**EXERCISE GOAL**
Look at each line of the listing. Copy those that hold the string "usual".

**PROVIDED MATERIAL**
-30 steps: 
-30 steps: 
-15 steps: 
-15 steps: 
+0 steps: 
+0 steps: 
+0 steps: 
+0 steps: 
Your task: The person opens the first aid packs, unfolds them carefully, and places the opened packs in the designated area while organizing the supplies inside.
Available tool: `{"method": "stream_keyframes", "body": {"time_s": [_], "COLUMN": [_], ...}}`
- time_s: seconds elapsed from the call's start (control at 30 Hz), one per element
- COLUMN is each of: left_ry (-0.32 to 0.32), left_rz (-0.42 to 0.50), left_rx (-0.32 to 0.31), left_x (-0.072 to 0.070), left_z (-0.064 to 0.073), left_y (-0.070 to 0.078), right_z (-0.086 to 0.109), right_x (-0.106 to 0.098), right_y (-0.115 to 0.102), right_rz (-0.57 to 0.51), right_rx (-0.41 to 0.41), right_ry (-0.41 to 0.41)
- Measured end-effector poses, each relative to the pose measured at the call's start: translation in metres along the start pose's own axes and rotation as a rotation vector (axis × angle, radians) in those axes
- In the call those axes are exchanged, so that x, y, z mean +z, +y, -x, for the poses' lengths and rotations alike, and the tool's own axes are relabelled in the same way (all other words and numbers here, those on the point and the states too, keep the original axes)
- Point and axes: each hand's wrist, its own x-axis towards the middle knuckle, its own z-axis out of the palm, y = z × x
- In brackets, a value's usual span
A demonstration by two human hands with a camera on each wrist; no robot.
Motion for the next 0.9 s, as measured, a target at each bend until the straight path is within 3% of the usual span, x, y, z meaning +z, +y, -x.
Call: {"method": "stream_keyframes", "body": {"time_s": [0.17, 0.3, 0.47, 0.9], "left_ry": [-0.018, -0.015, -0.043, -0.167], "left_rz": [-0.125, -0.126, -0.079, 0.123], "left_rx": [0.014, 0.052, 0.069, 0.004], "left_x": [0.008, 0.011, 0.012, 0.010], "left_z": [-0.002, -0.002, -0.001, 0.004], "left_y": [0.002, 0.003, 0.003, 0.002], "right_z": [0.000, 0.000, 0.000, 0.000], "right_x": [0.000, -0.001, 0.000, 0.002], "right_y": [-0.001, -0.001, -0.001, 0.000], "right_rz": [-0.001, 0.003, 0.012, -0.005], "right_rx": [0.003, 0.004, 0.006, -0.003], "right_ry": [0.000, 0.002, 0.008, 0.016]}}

**TASK RESULT**
- In brackets, a value's usual span
Motion for the next 0.9 s, as measured, a target at each bend until the straight path is within 3% of the usual span, x, y, z meaning +z, +y, -x.

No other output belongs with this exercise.